仕事嫌い、それも書類仕事が特に嫌いなスティーヴンが進んで仕事に励んでいるのにも理由があった。
「テオ、今日中にこの煩わしい書類仕事を終わらせて、俺はロティーに会いに行く。泣いている暇があるならさっさと仕事をしろ」
書類の束を手渡されたテオドールは文句ひとつ言わずにそれを受け取り、感涙したままの瞳で目を通す。
「ロゼッタ、このペースだと行けるな」
「はい。シャーロット様のご予定も確認済です」
シャーロットとは暫く会っていなかった。普段の職務に加え、立て続けに起こる魔物の殺傷事件の対応と調査に追われ、なかなか会いに行く時間が取れない。最後に会ったのは二週間前の夜会だ。いい加減顔を合わさなければ、スティーヴンの方がもたない。

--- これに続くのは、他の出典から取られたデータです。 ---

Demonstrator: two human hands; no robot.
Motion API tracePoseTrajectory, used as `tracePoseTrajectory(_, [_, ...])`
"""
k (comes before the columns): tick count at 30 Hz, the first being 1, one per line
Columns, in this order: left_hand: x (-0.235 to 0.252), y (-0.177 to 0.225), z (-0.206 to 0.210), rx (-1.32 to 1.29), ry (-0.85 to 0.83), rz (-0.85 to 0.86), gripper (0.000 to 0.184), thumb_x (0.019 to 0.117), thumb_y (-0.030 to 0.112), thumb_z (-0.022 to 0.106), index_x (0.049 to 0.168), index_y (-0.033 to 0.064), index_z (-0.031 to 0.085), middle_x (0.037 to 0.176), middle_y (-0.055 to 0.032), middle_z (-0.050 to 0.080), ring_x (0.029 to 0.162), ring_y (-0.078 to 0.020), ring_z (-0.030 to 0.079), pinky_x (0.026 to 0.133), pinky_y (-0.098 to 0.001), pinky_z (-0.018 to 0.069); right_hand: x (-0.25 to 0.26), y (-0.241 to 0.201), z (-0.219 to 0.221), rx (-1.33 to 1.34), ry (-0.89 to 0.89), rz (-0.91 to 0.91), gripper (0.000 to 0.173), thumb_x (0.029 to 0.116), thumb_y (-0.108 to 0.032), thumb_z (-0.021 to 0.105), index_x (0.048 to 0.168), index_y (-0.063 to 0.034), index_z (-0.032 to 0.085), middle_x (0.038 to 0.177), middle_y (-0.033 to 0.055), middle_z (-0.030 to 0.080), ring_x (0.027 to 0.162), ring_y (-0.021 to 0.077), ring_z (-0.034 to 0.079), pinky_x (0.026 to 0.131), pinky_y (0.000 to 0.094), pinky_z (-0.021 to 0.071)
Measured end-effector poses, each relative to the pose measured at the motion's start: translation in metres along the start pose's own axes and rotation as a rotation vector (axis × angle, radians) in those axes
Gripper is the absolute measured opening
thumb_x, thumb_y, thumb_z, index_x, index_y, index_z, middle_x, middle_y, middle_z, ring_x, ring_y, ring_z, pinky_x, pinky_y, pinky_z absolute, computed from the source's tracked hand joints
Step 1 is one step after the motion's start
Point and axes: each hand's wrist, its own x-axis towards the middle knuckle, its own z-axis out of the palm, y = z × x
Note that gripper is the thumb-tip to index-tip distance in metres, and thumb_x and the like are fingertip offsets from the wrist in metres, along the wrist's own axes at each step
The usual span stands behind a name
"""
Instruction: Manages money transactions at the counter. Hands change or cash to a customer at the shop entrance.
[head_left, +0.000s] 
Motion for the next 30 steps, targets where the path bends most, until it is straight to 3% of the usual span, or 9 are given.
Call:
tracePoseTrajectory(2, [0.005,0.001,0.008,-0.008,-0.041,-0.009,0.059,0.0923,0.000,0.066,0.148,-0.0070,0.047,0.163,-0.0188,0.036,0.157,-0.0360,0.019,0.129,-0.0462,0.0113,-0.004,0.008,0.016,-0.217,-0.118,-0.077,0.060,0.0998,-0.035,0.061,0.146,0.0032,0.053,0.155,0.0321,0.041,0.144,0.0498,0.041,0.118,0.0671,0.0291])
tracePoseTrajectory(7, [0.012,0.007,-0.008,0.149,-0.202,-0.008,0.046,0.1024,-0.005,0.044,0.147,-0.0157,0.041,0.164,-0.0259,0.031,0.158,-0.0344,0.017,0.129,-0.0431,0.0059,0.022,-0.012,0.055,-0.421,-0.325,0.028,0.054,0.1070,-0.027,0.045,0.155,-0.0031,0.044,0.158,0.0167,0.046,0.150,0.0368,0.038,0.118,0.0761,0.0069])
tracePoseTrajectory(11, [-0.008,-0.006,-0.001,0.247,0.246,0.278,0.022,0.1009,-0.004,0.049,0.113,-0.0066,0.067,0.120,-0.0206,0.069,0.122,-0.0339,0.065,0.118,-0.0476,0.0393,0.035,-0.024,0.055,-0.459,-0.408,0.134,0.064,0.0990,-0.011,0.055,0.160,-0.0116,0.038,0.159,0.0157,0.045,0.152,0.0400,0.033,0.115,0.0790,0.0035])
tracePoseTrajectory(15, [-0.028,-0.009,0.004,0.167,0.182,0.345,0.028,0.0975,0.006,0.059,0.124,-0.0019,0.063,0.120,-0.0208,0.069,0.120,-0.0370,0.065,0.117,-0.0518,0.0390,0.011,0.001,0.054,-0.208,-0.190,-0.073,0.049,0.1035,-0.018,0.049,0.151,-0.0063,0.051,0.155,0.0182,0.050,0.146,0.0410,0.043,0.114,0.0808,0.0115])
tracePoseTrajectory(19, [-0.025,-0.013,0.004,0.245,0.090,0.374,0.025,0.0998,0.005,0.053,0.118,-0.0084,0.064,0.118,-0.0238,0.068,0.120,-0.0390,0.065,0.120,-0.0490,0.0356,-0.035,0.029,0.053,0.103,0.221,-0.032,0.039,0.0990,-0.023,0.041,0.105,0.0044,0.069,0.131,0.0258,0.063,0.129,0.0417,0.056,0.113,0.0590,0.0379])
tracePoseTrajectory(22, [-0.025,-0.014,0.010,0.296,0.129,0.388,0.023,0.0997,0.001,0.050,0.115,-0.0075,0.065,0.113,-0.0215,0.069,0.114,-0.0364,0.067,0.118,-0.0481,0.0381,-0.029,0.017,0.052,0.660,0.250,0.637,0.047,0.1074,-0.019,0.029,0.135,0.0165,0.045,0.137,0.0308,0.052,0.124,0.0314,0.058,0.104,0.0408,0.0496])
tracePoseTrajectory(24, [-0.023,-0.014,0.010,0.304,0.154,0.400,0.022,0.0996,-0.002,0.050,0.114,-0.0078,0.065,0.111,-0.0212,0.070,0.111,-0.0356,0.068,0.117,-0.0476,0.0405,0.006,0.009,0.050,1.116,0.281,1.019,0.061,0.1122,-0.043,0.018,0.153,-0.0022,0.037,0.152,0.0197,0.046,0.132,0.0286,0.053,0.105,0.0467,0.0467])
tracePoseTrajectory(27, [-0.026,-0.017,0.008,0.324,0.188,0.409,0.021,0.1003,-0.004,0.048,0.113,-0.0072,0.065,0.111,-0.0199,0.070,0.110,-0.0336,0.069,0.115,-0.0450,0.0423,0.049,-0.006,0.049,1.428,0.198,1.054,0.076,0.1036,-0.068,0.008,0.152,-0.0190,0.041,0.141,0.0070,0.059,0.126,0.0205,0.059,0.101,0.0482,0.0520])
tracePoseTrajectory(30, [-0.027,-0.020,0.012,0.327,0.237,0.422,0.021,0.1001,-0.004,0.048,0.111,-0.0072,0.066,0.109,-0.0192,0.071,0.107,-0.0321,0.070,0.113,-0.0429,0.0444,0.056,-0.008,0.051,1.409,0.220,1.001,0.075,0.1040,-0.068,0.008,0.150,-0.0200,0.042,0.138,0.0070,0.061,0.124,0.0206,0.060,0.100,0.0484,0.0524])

「あの仕事嫌いの魔王様がねえ…こんな…。お嬢さんには感謝っすね」
「オスカー、間違ってもお嬢さんだなんてご本人に言うんじゃないぞ」
「わかってますよ~」
テオドールの物言いたげな視線を避け、オスカーが執務室のソファーに寝転がる。
「おい、そこで寝るなと何度も」
「魔王様がいいって言ったも~ん」
呑気に昼寝をしようとしたオスカーの上に、大量の書類が積まれた。
「はい、あんたの分」
「げっ…ローズさん、これは多いですって…」
げんなりしつつも身体を起こし、オスカーも書類に目を通し始めた。
「俺も会ってみたいな。スティーヴの婚約者様に」
「やらんぞ」
睨みを聞かせたスティーヴンにテオドールが苦笑いを浮かべる。
「一回も会わせてくれないのは何でなんだ。俺だけだぞ、会っていないのは」
「赤毛が似ているからですか?」
ロゼッタの言葉にスティーヴンの眉が微かに動いた。
「嗚呼、あの騎士赤毛でしたね、そういえば」
オスカーが書類に目を通しながら言う。
「騎士……?嗚呼、あのスティーヴが嫉妬してた王宮騎士団隊長のこ…」
耳を劈く雷鳴と共に地響きが起こる。がたがたと窓が音を鳴らし、机上に積まれた書類が雪崩を起こす。
「……悪かったよ。もう二度と口にしない」
両手を上げて降参の意思表示をすると、スティーヴンは機嫌悪そうに舌打ちをする。
「ほんとやめてくださいよ……耳もげるわ…」
溜息を吐きながら三人で書類を拾い上げる。落雷した張本人であるスティーヴンは素知らぬ顔で手を動かす。
「なあローズ、髪染めたほうがいいかな」
「好きにすれば?」
「……妹が冷たい」
テオドールはめそめそと泣きながらも書類を集め、スティーヴンの机上へ積みなおした。
先程まで手を動かしていたスティーヴンが突然動きをぴたりと止めた。
「どうした?」
尋ねたテオドールの声で側近二人もスティーヴンの様子に気が付き、目を向けた。
「緊急事態だ」
その言葉で空気が一瞬で張り詰めたものへと変わる。
スティーヴンの影が蝋燭の灯のように揺らめき、そこから黒猫が飛び出した。
『シャーロット、困ッテル、早ク』
周囲には可愛らしい鳴き声にしか聞こえていないが、スティーヴンの耳にはしっかり言葉として聞こえた。
「何に困っている」
『黒イ鳥、怪我』
「わかった。直ぐに迎える。オスカー、ロゼッタ客人だ。転移魔法を使う。弱った魔物が来るから明かりを消せ」
「承知いたしました」
瞬時にオスカーとロゼッタはカーテンを閉め、テオドールは明かりを消す。
「影よ繋げ」
低く唱えた言葉が魔力を帯び、淡い光がスティーヴンの周りを包む。ざわりと空気が変わり、風で髪が舞った。
ふわりと良く知っている甘い香りがスティーヴンの鼻腔を擽る。
「いらっしゃい、シャーロット」
「――――――へっ?」
可愛らしい婚約者が腕の中で、困惑の声を上げた。